▶ [WHAT YOU SHOULD DO] Between the line containing "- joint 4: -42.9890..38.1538" and the line containing "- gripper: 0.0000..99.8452" lies a run of lines; give that run again exactly, with both of those lines, and nothing else from the entries below.

Data entries:
- - - -
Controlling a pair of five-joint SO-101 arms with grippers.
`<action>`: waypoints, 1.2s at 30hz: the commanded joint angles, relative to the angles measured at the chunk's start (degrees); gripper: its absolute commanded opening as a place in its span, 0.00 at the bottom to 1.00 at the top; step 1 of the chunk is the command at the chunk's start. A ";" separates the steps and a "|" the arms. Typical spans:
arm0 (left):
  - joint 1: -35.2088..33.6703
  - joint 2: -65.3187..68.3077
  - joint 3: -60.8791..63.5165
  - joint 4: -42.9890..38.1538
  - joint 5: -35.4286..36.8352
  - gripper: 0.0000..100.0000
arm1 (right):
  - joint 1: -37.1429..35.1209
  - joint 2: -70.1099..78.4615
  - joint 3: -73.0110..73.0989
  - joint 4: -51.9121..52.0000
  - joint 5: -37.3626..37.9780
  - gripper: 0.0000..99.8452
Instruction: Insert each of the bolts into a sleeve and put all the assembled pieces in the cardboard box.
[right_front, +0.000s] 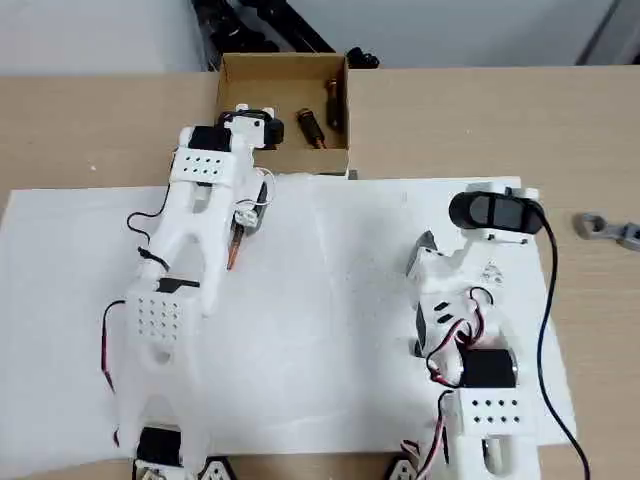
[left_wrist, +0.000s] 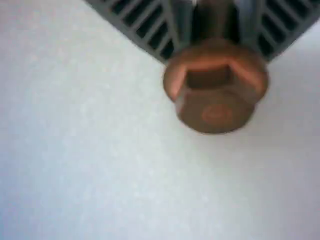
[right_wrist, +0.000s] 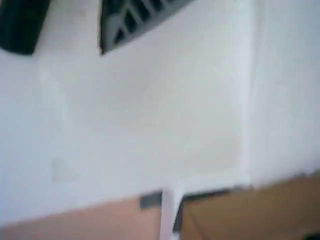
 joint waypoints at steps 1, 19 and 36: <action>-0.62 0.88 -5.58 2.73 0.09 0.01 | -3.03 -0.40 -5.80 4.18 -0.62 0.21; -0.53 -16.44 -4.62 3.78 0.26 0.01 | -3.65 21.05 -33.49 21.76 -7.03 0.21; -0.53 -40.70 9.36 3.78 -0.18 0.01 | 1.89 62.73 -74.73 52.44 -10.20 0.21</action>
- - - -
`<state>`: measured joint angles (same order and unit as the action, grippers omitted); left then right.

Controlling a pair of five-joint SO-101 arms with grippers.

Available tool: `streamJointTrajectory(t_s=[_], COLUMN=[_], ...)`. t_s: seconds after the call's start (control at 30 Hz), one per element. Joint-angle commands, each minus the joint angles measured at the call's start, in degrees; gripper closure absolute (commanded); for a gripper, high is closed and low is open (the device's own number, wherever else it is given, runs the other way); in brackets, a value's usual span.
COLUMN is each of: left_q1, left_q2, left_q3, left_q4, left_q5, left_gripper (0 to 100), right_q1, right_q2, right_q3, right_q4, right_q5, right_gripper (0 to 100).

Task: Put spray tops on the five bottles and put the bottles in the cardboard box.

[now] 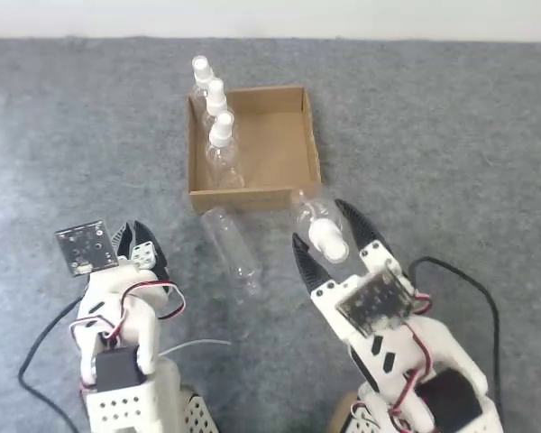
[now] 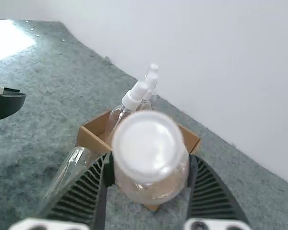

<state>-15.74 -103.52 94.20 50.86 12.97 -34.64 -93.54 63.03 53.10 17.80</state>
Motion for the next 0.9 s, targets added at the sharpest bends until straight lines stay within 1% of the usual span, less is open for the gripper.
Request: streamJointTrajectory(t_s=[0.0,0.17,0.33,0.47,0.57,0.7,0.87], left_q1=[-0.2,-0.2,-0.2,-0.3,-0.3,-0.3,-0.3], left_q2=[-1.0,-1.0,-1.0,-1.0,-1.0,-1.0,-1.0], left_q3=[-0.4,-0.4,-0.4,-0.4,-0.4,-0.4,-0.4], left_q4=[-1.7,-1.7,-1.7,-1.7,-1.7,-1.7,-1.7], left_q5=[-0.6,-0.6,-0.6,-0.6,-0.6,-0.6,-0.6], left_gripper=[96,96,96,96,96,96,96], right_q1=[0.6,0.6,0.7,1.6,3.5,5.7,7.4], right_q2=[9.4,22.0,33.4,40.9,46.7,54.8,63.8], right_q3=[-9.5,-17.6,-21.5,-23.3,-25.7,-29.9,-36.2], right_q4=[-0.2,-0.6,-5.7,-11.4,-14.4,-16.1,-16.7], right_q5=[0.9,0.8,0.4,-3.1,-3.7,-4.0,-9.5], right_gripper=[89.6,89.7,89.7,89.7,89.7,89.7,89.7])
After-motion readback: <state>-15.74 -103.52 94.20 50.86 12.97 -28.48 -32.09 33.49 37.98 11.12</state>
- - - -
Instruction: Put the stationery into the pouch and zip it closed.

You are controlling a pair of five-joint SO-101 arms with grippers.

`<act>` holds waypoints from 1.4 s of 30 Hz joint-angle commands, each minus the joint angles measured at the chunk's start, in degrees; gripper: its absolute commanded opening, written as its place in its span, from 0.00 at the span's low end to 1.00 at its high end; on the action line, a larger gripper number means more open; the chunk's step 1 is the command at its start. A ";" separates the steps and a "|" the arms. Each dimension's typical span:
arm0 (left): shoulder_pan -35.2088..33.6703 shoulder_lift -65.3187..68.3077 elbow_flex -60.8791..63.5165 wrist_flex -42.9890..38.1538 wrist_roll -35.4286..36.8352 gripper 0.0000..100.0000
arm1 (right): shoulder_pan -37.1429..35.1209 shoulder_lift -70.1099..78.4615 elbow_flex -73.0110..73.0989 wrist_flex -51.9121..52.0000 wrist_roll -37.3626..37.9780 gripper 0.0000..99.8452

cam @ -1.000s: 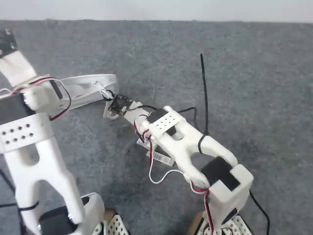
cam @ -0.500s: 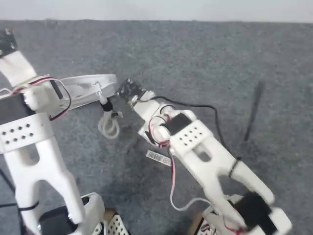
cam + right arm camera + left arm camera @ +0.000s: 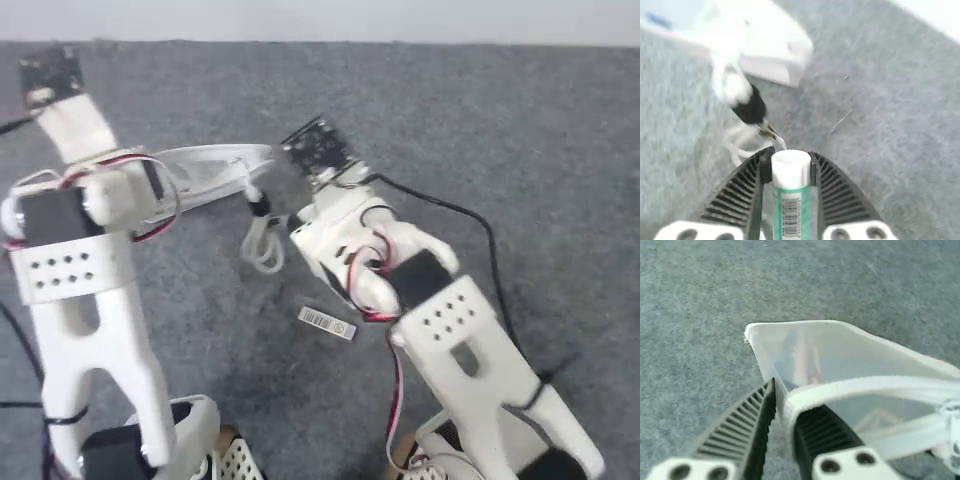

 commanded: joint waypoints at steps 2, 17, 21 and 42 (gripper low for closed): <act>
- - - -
▶ [EXERCISE RESPONSE]
  - joint 4: -42.9890..38.1538
  - joint 5: -35.4286..36.8352
  - gripper: 0.0000..100.0000
arm1 (right):
  - joint 1: -37.1429..35.1209
  - joint 2: -70.1099..78.4615
  - joint 3: -73.0110..73.0989
  - joint 4: -51.9121..52.0000
  - joint 5: -37.3626..37.9780
  - gripper: 0.0000..99.8452

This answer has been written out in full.